Shooting from the hip here, but I think this might, in fact, be a simple problem to solve in pseudopolynomial time, using dynamic programming (DP). Not sure if that's acceptable, or if you need a polynomial-time algorithm?
A brief detour: You assume that the optimal value is known, and that $\varepsilon>0$, and I don't know how hard the given counting problem is. If you made no such assumptions, however, you're basically left with (an obvious reduction from) the decision-version of 0-1-knapsack, which is, of course, NP-complete. The question, of course, is whether the additional assumptions are enough to “rescue” the problem from hardness.
My intuition comes from the fact that DP formulations in general are equivalent to path problems (such as shortest/longest path, or the number of paths) in DAGs. I think counting the number of paths from some node $s$ (representing the zero-capacity knapsack and the empty subset of items) that are “long enough,” given some threshold (in your case, $(1-\varepsilon)v$) is quite straightforward as well.

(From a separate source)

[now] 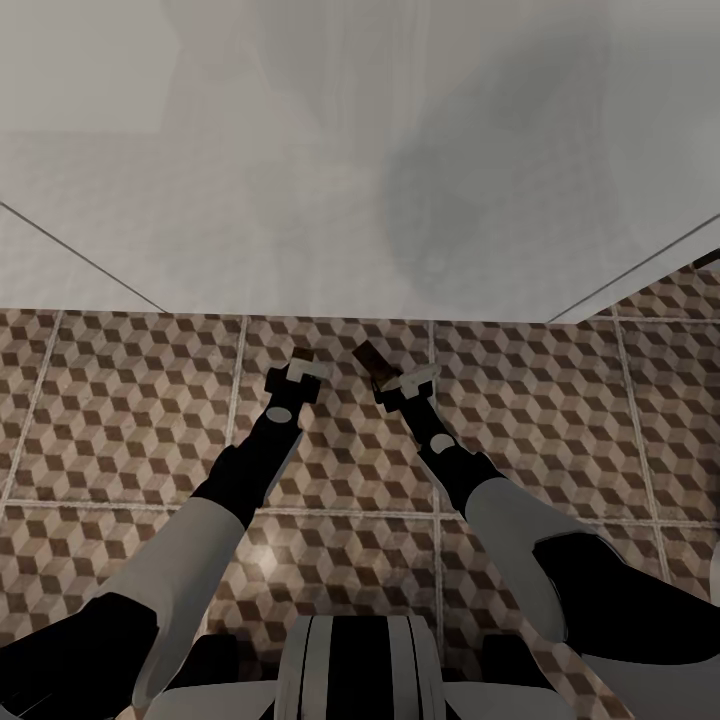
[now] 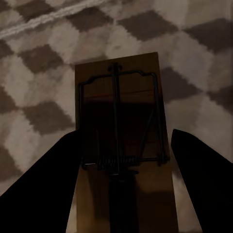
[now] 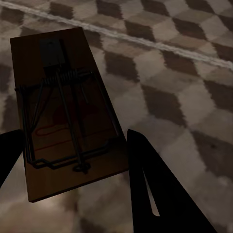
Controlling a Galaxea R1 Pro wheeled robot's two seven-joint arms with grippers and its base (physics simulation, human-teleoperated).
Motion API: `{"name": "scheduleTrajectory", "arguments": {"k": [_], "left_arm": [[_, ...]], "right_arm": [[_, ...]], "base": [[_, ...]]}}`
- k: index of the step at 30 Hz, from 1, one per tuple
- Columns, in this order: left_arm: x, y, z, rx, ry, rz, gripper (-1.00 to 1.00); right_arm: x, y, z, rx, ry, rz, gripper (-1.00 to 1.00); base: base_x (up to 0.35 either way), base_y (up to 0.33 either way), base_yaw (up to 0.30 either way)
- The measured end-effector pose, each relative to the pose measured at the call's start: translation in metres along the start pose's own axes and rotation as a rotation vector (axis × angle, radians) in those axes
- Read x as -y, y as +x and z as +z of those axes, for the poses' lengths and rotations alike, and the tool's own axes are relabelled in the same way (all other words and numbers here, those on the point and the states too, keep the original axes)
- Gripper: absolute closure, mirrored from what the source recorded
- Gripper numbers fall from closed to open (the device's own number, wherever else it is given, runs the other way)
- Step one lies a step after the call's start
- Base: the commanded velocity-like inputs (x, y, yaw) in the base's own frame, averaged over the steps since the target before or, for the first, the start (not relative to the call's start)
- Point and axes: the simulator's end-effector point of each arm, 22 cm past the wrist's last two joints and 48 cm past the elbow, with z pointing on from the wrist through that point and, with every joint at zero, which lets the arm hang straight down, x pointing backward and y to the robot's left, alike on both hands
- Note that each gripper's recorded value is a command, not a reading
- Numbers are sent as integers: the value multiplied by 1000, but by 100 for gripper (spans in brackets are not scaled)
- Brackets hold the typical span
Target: Take the four mousetraps from the cabinet in the bathroom and place them on the bathroom floor. Make sure all four end up on the same floor surface, and ensure that at least two of them are either under or directly next to the same bathroom sink.
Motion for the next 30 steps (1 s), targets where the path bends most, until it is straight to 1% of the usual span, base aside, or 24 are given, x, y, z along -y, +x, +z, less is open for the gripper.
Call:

You can formulate it recursively, as follows. Let $G=(V,E)$ be your DAG, let $w(u,v)$ be the edge weight function, let $\ell_\delta(v)$ be the number of $s$-paths ending at node $v$ with a length of at least $\delta$. You then have:
\begin{equation}
\ell_\delta(v) =
\begin{cases}
0 & \text{if $v=s \land \delta > 0\,$;} \\
1 & \text{if $v=s \land \delta \leq 0\,$;} \\
\sum_{u:(u,v)\in E} \ell_{\delta-w(u,v)}(u)& \text{otherwise.}
\end{cases}
\end{equation}
I'm implicitly assuming that all nodes lie on a path from $s$, as they will in your case, but for nodes beside $s$ that don't have predecessors, the sum will simply be an empty sum, which can be assumed to be zero. To implement this, just memoize it or turn it “upside down” and fill the appropriate array.
In the knapsack case, you'd only have two predecessors $u$ to sum over, of course (i.e., the ones representing the solutions with and without the object under consideration in node $v$). The solution will simply be $\ell_{(1-\varepsilon)v}(t)$, where $t$ is the final “corner” of your matrix, with full capacity and the full set of items.